What the task asks
Find the line in the entries below that contains "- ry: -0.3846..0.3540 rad". Repeat it exactly, and every line after it through the line that contains "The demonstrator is".

(Listed records begins)

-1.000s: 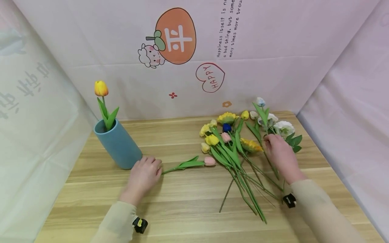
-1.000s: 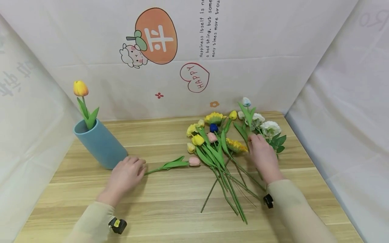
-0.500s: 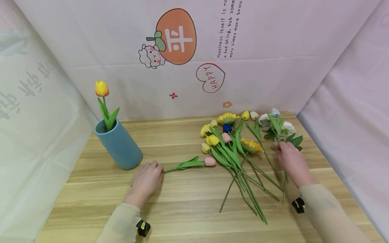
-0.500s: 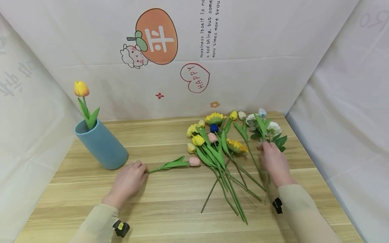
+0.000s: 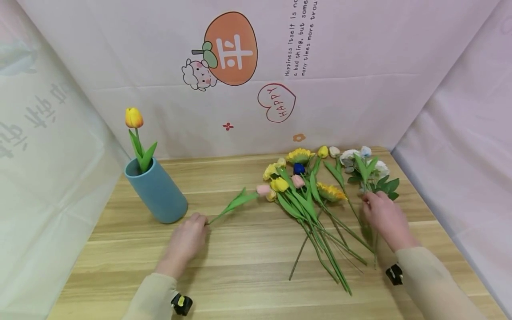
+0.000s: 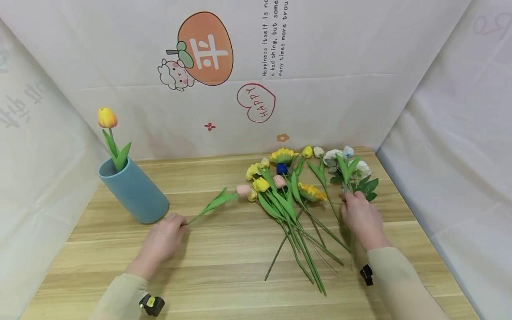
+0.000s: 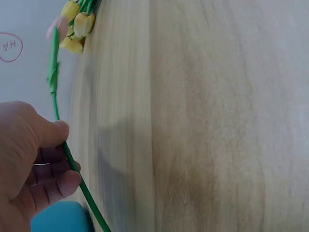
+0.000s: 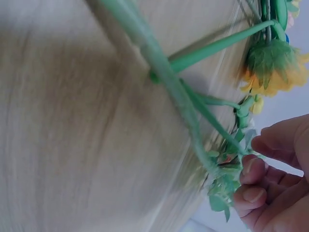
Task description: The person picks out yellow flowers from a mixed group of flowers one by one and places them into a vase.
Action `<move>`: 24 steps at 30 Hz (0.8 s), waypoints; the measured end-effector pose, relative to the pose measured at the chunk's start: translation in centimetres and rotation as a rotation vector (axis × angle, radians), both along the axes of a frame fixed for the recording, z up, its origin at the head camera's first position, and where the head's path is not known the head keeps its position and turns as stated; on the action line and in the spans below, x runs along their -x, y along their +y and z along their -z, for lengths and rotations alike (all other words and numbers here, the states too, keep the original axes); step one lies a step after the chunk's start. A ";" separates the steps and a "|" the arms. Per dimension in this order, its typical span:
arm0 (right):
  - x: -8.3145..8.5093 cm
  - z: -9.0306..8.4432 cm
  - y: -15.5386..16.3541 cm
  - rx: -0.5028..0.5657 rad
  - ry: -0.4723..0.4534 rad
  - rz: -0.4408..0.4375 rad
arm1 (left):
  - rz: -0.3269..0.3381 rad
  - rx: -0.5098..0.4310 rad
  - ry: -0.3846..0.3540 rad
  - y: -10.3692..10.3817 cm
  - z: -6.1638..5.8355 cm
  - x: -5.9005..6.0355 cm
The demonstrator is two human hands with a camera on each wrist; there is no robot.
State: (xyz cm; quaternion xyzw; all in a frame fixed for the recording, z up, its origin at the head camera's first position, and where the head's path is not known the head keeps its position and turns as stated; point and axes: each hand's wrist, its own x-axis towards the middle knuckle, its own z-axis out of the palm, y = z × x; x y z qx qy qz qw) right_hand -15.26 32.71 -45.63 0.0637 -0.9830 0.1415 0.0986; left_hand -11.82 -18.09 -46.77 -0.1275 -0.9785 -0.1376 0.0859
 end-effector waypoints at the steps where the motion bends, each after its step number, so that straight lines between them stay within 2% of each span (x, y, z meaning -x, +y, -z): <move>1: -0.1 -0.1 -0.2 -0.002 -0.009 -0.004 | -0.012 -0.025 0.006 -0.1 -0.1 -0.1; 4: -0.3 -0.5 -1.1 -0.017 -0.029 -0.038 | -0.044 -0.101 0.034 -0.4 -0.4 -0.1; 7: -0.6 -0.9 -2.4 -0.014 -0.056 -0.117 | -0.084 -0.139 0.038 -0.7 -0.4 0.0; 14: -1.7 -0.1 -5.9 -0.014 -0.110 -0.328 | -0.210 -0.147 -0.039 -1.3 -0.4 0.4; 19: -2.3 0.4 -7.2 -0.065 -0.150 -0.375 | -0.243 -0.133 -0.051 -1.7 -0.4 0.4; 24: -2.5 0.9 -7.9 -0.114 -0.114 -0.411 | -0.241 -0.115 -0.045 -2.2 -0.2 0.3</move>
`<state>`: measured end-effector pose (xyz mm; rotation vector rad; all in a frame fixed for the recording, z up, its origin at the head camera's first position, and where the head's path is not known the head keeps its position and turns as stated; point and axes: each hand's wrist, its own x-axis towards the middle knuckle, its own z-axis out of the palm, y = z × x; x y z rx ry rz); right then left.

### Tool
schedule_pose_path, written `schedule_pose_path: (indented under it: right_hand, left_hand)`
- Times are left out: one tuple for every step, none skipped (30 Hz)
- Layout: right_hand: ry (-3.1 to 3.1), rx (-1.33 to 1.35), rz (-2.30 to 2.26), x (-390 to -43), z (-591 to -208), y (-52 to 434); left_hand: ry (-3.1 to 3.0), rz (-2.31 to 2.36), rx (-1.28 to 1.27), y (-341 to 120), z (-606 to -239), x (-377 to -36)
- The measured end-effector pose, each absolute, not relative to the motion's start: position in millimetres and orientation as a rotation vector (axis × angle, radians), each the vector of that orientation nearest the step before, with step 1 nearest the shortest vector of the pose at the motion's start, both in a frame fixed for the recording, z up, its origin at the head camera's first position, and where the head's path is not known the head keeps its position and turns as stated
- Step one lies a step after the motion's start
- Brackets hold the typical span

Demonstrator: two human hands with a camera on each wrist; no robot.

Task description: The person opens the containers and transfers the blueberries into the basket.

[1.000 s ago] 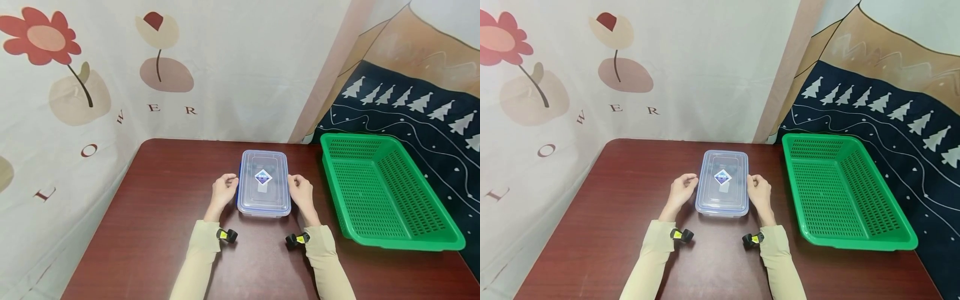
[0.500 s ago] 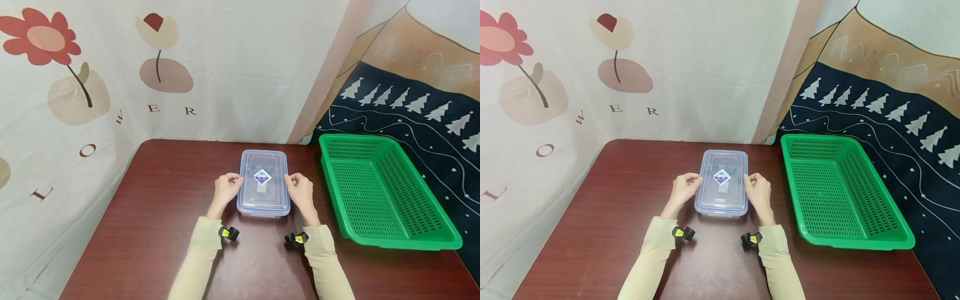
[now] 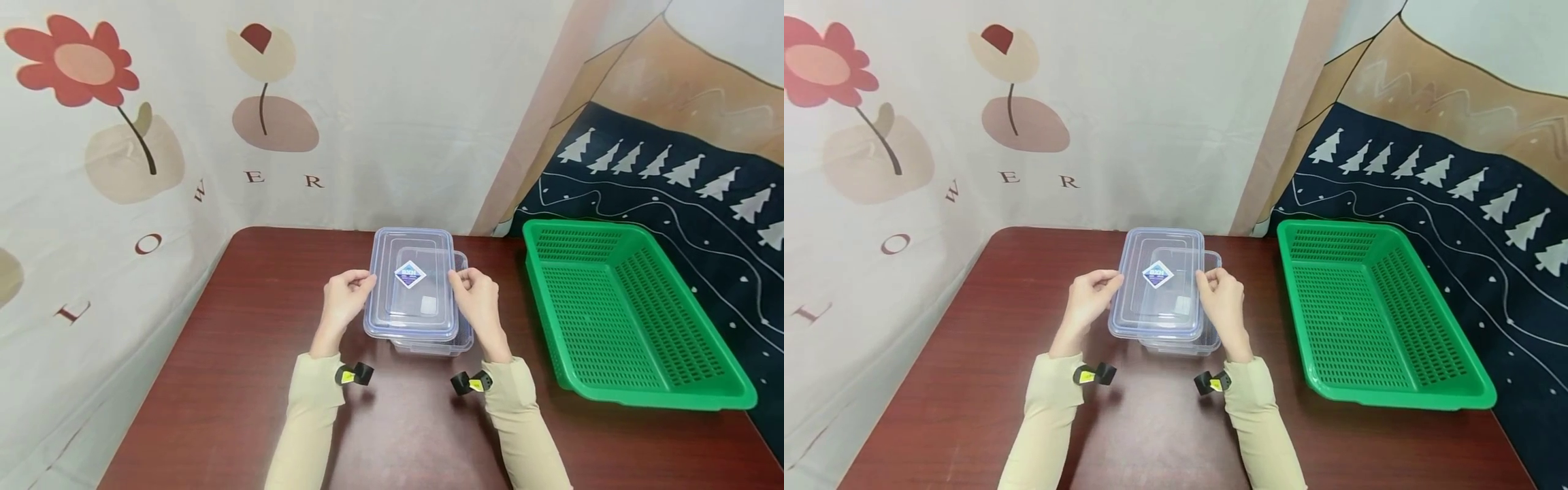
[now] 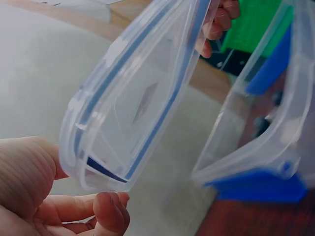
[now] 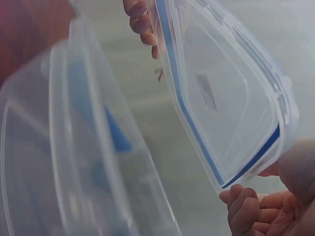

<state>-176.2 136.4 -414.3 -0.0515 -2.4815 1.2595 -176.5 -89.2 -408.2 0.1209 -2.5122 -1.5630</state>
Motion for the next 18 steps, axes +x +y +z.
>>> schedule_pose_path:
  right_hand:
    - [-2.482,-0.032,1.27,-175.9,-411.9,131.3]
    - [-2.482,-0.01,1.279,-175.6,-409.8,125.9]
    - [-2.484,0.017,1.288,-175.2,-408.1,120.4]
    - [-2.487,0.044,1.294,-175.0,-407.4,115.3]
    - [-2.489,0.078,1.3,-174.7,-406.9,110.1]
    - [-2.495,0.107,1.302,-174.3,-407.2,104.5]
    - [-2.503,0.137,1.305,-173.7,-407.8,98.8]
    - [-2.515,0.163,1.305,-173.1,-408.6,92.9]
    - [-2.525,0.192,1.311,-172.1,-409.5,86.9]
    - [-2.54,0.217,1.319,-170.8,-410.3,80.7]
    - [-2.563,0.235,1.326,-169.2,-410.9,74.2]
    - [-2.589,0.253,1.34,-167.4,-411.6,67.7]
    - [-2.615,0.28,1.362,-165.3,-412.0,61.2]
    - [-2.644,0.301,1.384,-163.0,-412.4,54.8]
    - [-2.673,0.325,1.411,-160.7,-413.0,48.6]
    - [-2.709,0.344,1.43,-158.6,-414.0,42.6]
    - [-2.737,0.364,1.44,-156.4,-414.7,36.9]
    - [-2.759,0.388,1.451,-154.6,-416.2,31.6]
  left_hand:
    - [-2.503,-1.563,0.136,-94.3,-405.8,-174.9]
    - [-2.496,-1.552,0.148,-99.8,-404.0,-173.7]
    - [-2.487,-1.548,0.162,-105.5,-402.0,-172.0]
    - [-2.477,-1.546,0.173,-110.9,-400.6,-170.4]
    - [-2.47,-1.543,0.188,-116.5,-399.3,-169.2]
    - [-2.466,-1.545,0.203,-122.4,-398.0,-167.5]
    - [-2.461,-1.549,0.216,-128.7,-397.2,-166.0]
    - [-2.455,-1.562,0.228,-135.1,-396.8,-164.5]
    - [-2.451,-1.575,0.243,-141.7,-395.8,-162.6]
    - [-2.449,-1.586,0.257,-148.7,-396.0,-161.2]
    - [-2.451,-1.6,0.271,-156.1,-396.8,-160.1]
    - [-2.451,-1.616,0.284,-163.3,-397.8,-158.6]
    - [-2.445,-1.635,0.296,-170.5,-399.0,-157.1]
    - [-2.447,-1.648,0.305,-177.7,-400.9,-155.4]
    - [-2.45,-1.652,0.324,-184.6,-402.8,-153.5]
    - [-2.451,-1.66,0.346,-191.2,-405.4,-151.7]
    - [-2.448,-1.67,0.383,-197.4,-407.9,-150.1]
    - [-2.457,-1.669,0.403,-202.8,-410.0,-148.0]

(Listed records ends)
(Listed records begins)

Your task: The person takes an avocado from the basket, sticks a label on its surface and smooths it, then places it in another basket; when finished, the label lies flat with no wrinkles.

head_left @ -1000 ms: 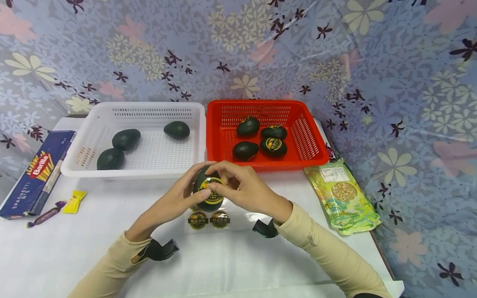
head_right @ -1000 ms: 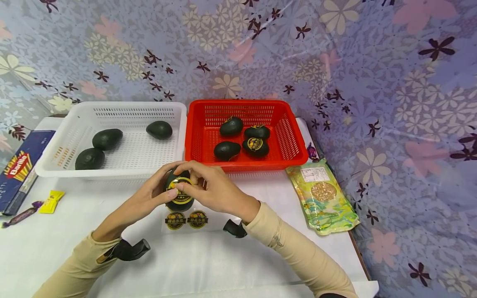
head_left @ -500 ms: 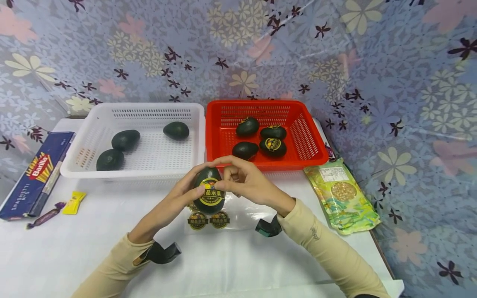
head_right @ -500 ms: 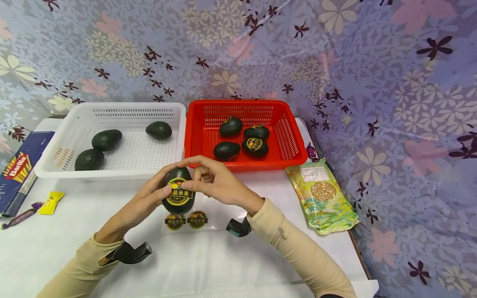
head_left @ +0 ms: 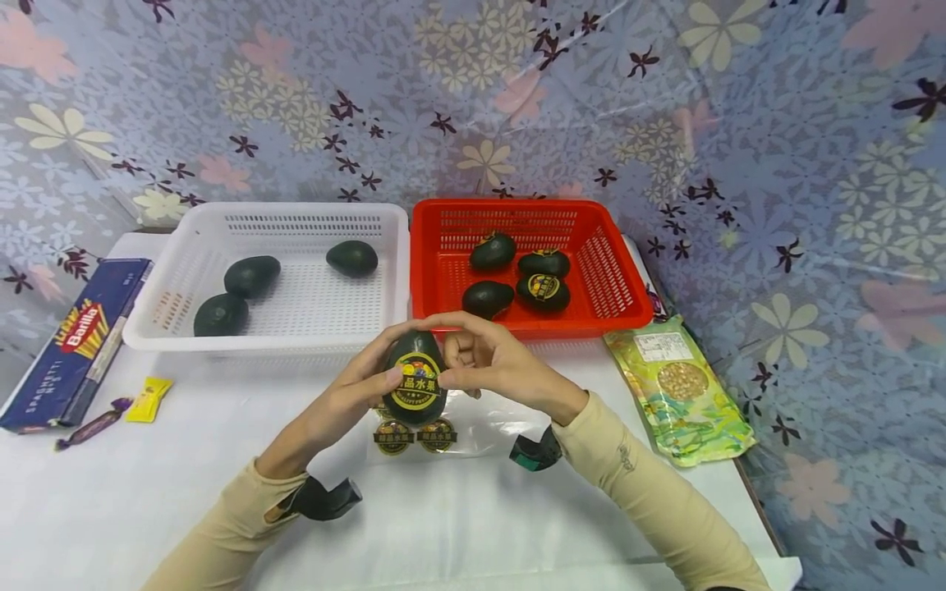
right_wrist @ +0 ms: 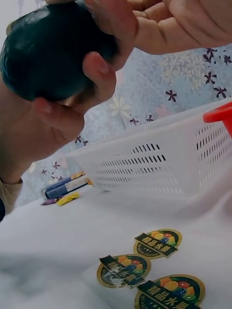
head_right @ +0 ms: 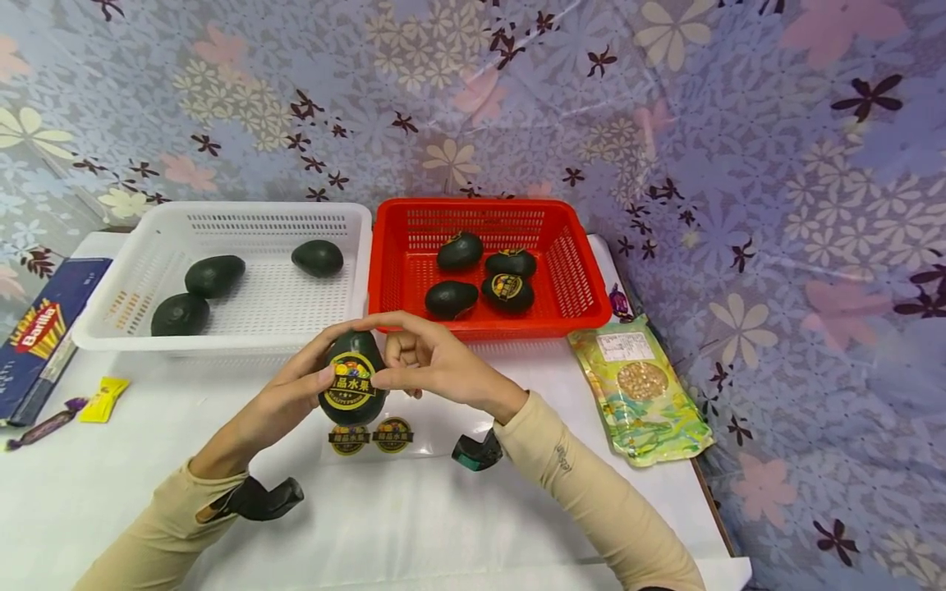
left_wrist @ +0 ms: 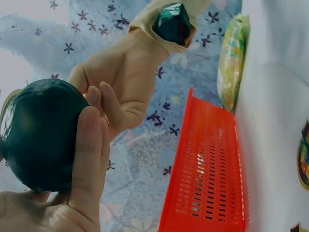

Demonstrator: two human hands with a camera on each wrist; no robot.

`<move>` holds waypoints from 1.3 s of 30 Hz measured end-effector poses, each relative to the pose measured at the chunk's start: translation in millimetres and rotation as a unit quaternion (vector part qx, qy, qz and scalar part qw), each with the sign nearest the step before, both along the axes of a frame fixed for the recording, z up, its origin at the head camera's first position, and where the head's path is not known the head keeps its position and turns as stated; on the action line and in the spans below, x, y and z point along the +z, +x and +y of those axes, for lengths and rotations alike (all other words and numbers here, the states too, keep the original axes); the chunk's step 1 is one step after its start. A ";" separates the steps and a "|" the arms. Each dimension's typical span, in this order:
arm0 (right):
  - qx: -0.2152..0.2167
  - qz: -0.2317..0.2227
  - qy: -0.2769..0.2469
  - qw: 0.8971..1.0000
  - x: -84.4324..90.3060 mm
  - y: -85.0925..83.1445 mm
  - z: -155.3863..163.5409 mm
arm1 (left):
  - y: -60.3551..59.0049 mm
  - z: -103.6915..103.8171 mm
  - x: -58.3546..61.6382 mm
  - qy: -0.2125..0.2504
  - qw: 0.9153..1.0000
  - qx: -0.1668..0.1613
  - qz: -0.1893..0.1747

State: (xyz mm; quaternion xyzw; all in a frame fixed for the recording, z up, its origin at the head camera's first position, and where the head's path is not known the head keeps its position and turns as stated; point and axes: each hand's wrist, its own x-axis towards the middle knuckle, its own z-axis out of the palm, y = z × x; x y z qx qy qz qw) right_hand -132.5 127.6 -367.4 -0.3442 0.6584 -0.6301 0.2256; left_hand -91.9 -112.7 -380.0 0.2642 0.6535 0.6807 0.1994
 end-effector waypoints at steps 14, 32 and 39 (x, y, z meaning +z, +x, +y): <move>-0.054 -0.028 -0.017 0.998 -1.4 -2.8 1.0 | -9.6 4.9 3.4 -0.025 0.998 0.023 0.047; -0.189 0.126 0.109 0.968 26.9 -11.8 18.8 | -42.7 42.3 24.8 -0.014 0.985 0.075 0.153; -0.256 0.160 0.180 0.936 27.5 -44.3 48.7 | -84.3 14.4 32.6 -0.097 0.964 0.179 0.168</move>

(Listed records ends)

Exercise result
  - ry: -0.3846..0.3540 rad
  - y: -10.3692..10.3817 cm
  - z: -6.1638..5.8355 cm
  - x: -5.9005..6.0355 cm
The demonstrator is two human hands with a camera on each wrist; there is no robot.

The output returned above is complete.